Mixed Sentiment and Increasing Financial Activity
While the survey reveals a fragmented public stance on prediction markets, financial activity tells a different story. POLITICO notes that nearly $700 million has already traded on markets for the 2028 US presidential elections. Polymarket’s international platform recorded over $3.6 billion in trading volume during the 2024 election cycle. Bloomberg Intelligence analysts forecast that by 2030, political and public policy markets might constitute over a quarter of total prediction market trading, potentially growing into a $266 billion segment annually.

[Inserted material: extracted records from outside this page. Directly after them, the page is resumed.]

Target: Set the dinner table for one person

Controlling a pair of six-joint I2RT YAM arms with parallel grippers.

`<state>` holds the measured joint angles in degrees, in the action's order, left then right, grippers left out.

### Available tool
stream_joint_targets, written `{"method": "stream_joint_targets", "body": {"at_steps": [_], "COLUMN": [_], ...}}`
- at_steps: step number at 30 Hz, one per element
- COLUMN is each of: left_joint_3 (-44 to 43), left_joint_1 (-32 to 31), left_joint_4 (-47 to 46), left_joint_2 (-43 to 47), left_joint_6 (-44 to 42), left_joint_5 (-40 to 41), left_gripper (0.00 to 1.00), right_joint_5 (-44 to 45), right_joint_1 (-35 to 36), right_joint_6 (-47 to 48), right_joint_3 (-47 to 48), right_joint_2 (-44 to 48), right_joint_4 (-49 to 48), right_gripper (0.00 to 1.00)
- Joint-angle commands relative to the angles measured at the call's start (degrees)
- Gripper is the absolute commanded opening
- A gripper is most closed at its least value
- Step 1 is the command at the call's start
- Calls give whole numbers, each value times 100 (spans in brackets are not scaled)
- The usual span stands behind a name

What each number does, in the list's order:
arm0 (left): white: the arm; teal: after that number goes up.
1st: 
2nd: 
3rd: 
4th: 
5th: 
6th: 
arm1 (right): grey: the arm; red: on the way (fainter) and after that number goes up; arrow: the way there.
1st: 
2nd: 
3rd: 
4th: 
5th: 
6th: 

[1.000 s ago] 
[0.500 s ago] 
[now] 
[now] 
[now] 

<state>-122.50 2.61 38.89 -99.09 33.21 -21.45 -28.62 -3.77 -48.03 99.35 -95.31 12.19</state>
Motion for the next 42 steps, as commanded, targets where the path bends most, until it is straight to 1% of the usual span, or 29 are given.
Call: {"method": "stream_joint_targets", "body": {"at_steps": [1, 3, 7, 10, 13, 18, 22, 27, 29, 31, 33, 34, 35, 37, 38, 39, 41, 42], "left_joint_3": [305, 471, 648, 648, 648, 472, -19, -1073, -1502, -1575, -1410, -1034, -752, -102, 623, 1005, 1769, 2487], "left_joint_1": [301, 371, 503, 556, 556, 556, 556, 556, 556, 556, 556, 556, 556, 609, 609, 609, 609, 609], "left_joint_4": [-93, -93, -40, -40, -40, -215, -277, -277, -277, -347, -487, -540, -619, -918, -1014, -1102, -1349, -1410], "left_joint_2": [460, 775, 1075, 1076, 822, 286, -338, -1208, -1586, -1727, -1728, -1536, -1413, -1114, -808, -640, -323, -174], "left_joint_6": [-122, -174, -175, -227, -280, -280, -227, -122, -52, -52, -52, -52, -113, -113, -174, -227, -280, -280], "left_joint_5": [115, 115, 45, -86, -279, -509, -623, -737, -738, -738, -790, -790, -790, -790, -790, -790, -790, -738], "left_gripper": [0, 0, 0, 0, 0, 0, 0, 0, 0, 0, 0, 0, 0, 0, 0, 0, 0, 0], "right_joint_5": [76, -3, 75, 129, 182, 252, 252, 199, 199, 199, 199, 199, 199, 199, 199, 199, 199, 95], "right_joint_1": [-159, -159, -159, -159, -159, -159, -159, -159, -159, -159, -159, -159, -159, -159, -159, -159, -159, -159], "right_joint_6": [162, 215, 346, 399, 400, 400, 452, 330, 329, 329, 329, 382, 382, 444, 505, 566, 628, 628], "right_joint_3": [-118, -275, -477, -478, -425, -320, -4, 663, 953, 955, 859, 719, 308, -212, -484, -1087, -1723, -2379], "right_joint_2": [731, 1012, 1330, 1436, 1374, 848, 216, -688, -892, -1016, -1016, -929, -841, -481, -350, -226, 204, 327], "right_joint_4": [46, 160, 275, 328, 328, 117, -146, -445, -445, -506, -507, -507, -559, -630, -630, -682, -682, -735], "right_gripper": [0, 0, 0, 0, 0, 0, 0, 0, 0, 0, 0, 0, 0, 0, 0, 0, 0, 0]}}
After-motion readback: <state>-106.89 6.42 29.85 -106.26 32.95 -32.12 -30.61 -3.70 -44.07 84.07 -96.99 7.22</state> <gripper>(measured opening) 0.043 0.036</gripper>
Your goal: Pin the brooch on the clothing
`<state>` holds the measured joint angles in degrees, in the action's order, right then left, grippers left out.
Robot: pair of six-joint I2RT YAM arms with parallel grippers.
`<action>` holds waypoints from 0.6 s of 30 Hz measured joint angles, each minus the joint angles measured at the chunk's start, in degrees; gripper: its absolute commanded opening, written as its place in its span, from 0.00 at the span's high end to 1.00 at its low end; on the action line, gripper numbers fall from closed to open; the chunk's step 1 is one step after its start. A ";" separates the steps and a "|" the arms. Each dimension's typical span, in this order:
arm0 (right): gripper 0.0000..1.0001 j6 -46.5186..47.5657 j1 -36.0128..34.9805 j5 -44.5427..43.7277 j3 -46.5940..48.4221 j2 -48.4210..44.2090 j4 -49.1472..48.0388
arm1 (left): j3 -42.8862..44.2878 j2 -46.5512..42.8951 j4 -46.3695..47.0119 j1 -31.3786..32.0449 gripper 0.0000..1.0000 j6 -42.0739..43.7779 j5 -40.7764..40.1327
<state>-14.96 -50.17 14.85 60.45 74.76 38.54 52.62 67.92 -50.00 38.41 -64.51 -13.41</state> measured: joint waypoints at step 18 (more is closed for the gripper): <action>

Regulatory Scrutiny Intensifies
This burgeoning interest hasn’t gone unnoticed by regulators. Over 25 prediction market-related bills have been introduced in the US this year. These proposals range from outright bans on election contracts to restrictions on government officials’ participation. Still, minnesota, for instance, has enacted a broad ban on several event contracts, while Tennessee has implemented penalties for manipulation and insider trading activities. This isn’t the first time regulators have cast a wary eye on the industry. The survey underscores that while sports and entertainment prediction markets seem to be gaining traction, political applications remain much more complex and contentious. Given the current state of affairs, it’s clear that navigating this market will require delicate balance. The board is set to review these regulatory proposals in the coming months, with decisions expected to shape the industry’s future trajectory.